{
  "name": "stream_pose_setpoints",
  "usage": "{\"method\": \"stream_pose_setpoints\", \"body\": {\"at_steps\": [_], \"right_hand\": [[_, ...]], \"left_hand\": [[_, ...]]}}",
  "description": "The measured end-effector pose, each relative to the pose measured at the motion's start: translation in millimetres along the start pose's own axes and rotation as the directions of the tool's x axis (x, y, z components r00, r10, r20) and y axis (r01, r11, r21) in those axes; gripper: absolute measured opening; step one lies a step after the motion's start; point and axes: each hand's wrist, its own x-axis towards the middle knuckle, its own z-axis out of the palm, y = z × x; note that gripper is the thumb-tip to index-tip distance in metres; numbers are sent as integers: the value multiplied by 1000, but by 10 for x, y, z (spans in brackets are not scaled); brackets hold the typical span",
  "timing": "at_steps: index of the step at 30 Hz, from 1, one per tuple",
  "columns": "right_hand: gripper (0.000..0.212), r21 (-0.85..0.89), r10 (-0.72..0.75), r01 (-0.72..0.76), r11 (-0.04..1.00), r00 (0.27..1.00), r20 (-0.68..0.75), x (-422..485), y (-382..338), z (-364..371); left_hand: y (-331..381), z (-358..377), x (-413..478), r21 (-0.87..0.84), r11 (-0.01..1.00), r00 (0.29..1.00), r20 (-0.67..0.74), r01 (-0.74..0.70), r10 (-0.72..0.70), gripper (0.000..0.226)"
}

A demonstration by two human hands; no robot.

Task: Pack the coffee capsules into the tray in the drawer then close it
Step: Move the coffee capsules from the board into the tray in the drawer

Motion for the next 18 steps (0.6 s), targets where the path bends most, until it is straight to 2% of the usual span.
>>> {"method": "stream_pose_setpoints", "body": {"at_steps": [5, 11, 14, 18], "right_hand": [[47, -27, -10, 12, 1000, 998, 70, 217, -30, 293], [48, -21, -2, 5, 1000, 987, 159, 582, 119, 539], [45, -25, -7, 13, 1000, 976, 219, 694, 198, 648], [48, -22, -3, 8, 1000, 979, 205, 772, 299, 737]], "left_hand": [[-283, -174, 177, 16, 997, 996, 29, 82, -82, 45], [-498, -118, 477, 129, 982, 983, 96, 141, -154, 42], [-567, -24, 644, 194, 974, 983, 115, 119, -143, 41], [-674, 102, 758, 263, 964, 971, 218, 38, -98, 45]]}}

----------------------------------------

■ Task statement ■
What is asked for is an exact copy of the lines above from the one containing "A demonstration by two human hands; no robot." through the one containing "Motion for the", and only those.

■ Answer to the problem ■
A demonstration by two human hands; no robot.

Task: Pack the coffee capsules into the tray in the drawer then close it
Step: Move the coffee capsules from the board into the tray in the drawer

Motion for the next 18 steps (0.6 s), targets where the path bends most, until it is straight to 2% of the usual span.

This output requires no further additions.